AbstractEvaluation of downscaled meteorological information is crucial to identifying model behaviors that may propagate to end applications such as the simulation of local air quality. This study conducted and assessed yearlong simulations of hourly meteorological conditions over the Terrace–Kitimat Valley of northwestern British Columbia, Canada, at 1-km horizontal gridding for six PBL schemes in the Weather and Forecasting (WRF) Model, version 4.0. In terms of key surface meteorological variables that affect air quality, simulations over land demonstrated better skill for specific humidity and wind direction than for air temperature and wind speed.

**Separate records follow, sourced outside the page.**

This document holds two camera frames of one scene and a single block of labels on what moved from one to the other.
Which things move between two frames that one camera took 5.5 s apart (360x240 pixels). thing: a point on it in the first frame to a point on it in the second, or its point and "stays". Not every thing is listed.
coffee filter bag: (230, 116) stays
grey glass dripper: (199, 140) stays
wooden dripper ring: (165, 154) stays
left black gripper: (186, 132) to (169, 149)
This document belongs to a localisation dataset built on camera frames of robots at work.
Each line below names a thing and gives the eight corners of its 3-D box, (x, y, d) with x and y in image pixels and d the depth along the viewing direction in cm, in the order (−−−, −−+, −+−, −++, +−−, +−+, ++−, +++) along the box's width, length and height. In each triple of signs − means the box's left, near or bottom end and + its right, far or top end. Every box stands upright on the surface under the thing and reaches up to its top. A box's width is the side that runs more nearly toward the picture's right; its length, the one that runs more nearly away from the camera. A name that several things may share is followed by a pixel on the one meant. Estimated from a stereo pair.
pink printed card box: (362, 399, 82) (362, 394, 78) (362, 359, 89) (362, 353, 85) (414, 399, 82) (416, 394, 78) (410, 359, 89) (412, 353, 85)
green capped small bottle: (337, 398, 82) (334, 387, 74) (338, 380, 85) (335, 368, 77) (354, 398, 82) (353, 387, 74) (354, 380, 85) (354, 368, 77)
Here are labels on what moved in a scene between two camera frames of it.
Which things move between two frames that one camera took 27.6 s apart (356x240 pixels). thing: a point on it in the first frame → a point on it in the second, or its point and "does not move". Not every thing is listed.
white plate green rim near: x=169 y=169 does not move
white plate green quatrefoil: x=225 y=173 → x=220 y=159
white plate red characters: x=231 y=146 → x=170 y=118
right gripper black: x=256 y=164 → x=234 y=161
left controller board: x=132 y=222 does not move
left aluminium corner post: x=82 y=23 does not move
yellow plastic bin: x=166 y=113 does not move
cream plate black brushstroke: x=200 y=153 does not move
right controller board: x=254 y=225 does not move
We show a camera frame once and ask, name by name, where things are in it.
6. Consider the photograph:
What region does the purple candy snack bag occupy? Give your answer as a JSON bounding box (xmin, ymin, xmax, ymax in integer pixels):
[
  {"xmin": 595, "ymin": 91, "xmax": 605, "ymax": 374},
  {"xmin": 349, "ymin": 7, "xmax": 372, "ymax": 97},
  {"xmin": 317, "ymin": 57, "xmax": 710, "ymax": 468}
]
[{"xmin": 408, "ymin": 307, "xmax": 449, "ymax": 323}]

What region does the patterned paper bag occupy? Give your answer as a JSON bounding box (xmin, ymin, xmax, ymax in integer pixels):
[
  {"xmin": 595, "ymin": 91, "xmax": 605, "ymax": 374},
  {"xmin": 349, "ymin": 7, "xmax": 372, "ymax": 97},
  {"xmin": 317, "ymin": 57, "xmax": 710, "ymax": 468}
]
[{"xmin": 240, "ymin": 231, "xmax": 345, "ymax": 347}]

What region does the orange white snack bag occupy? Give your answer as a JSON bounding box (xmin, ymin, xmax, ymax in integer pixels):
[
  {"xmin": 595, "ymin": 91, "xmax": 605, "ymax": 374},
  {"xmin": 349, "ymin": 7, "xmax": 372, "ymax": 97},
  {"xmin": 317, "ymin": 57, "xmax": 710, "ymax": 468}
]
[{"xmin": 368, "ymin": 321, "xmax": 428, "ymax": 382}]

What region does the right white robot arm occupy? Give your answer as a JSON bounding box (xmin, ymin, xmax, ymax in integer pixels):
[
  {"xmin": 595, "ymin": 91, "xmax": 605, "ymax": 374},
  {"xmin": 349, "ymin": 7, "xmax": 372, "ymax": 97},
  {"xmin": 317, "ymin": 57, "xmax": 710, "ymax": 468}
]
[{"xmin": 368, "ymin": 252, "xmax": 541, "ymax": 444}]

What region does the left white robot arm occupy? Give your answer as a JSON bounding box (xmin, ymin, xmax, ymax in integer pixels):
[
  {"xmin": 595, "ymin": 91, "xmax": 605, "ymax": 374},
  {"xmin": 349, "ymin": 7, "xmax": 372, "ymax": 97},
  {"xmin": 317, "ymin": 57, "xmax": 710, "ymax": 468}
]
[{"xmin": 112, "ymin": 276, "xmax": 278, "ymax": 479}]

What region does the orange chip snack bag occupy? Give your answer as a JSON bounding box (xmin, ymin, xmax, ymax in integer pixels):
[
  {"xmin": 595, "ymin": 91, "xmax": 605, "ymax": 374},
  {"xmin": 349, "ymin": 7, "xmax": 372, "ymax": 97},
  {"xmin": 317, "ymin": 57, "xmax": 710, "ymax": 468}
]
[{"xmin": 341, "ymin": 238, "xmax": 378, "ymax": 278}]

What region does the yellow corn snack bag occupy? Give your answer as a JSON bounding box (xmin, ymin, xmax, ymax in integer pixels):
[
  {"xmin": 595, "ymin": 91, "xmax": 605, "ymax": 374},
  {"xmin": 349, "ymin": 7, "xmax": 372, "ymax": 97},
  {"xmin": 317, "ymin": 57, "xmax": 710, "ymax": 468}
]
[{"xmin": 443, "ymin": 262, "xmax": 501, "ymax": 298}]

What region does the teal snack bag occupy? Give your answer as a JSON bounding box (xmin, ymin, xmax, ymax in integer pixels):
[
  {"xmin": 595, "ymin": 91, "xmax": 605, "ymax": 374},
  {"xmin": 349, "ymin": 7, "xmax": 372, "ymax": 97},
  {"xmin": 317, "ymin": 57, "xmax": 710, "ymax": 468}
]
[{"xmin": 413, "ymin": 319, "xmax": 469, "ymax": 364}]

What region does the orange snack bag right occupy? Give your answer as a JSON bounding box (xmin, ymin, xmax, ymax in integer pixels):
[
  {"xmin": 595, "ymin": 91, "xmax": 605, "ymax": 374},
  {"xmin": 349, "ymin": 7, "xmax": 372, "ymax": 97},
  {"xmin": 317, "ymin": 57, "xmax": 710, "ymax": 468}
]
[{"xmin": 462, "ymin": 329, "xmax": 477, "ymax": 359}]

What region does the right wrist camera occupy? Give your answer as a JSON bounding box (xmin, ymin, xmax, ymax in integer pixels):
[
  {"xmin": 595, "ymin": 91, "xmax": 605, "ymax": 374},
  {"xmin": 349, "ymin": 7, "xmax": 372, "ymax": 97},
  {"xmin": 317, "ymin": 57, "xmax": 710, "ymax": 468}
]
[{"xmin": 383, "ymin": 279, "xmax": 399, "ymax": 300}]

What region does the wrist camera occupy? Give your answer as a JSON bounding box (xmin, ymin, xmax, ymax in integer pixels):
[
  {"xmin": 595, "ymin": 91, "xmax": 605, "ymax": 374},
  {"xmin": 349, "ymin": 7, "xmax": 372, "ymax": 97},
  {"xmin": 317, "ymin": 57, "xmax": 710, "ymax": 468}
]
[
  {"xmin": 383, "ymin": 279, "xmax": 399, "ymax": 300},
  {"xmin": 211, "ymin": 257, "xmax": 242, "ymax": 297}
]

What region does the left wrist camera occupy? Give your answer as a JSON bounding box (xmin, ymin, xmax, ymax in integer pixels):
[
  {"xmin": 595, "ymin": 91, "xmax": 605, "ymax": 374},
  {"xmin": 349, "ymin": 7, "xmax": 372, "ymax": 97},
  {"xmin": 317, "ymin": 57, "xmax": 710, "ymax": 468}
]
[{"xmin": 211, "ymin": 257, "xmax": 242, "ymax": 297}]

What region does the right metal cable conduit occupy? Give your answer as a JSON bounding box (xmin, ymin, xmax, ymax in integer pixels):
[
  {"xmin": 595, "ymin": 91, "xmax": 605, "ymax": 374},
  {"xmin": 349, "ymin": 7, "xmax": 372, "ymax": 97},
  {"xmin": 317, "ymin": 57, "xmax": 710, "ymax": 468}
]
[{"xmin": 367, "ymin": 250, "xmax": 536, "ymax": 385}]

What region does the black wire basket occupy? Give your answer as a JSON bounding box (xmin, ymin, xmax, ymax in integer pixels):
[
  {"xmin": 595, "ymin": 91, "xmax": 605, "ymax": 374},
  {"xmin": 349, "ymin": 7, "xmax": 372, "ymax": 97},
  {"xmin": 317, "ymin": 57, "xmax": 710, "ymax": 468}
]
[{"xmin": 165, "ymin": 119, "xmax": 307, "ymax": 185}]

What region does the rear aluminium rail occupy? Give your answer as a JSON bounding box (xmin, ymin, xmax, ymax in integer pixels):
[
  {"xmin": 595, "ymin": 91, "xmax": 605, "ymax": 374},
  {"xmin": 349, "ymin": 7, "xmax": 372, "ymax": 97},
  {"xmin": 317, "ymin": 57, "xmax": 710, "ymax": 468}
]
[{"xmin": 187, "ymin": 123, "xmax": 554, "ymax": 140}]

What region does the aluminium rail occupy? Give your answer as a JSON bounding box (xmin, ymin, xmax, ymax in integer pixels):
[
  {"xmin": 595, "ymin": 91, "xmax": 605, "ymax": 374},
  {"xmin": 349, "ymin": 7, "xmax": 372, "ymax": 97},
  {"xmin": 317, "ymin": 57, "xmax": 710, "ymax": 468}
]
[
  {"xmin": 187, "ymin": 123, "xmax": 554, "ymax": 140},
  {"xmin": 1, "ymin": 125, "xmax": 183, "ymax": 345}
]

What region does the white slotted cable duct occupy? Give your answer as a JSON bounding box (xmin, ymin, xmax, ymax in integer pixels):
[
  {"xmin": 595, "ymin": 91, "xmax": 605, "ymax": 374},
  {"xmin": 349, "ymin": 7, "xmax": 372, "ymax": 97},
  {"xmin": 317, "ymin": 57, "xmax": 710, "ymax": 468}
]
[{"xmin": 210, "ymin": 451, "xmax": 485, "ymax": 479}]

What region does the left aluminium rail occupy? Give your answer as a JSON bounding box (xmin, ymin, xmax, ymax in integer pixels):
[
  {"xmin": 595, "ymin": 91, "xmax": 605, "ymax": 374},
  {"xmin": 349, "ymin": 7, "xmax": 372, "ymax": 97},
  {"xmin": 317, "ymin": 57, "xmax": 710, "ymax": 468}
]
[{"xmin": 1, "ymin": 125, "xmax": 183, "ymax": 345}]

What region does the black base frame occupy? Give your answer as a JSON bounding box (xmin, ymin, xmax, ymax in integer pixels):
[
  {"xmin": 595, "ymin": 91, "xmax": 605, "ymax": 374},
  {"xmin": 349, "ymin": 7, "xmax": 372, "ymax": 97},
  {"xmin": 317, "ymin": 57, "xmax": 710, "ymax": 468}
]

Spatial differences in modeled atmospheric properties and vertical profiles, especially for moisture content, were used to diagnose the relative capacity of each PBL scheme to represent pollutant dispersion and dilution. Stable conditions at night increased suppression of boundary layer mixing by the nonlocal Yonsei University (YSU) scheme when compared with suppression by the local eddy-diffusion component of the Asymmetric Convective Model, version 2 (ACM2), scheme, resulting in decreased wind speed and ambient temperature but moister air with the YSU scheme. The weakening of mixing by the Mellor–Yamada–Nakanishi–Niino (MYNN3) scheme with inland distance suggested that higher-order, nonlocal transport is sensitive to increasing topographic steepness toward the northern part of the valley. Disparities in mixing strengths among PBL schemes were greater in the summer when conditions were generally less stable with moist, warm air blowing inland than in winter when the valley channels cold, stable air from the interior. Increased convection in daytime led to greater entrainment of air from aloft and a thicker PBL with the YSU scheme than with the ACM2 scheme in summer while increasing countergradient transport in the MYNN3 scheme that reduces dilution.